RE: T10 WCE interpretation in Linux & device level access

"Black, David" <david.black@xxxxxxx> · Wed, 24 Apr 2013 14:20:08 -0400

Jeremy,

It looks like, you, Paolo and Ric have hit the nail on the head here - this is
a nice summary, IMHO:

> On 4/24/2013 7:57 AM, Paolo Bonzini wrote:
>>> If the device can promise this, we don't care (and don't know) how it 
>>> manages that promise. It can leave the data on battery backed DRAM, can 
>> archive it to flash or any other scheme that works.
>> 
>> That's exactly the point of SYNC_NV=1.
>
>	Well its the point, but the specification is written such that the vendors can
> choose to implement it any way they wish, especially for split cache
> systems where there is both volatile and non volatile cache.
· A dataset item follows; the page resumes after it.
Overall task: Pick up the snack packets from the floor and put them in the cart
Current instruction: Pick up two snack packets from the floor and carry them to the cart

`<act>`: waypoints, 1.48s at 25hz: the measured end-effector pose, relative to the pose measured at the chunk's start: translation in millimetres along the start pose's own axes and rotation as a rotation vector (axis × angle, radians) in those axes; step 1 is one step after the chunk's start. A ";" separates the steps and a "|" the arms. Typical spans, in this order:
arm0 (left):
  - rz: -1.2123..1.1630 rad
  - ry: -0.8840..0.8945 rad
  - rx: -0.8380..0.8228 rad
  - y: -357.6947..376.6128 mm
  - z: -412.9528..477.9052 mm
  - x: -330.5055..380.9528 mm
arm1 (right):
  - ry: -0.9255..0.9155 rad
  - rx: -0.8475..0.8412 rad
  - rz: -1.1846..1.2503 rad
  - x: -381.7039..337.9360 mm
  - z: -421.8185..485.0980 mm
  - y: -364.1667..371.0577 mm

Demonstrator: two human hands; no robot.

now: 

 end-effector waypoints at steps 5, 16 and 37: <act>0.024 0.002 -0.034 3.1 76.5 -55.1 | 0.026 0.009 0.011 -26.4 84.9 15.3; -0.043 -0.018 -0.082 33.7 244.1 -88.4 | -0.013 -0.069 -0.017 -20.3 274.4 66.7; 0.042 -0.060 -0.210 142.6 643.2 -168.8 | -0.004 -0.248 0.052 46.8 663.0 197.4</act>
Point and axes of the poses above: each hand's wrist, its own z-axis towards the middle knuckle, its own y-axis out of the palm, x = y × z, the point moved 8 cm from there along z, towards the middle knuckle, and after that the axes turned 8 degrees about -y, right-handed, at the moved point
Independent of T10's best intentions at the time, the implementations aren't
doing what's needed or intended, and I'd guess that the SYNC_NV bit is not
being set to 1 by [other people's ;-) ] software that should be setting it
to 1 if it were paying attention to the standard.

This is further complicated by it being completely legitimate wrt the SCSI
standard to put non-volatile cache in a system and not have the SCSI interface
admit that the non-volatile cache exists (WCE=0, SYNCHRONIZE CACHE is a no-op
independent of the value of SYNC_NV).

I believe that Rob Elliot's 13-050 proposal to obsolete SYNC_NV and re-specify
SYNCHRONIZE CACHE to make all data non-volatile by whatever means the target
chooses is what T10 should do, and that matches Ric's summary:

>>> If the device can promise this, we don't care (and don't know) how it 
>>> manages that promise. It can leave the data on battery backed DRAM, can 
>> archive it to flash or any other scheme that works.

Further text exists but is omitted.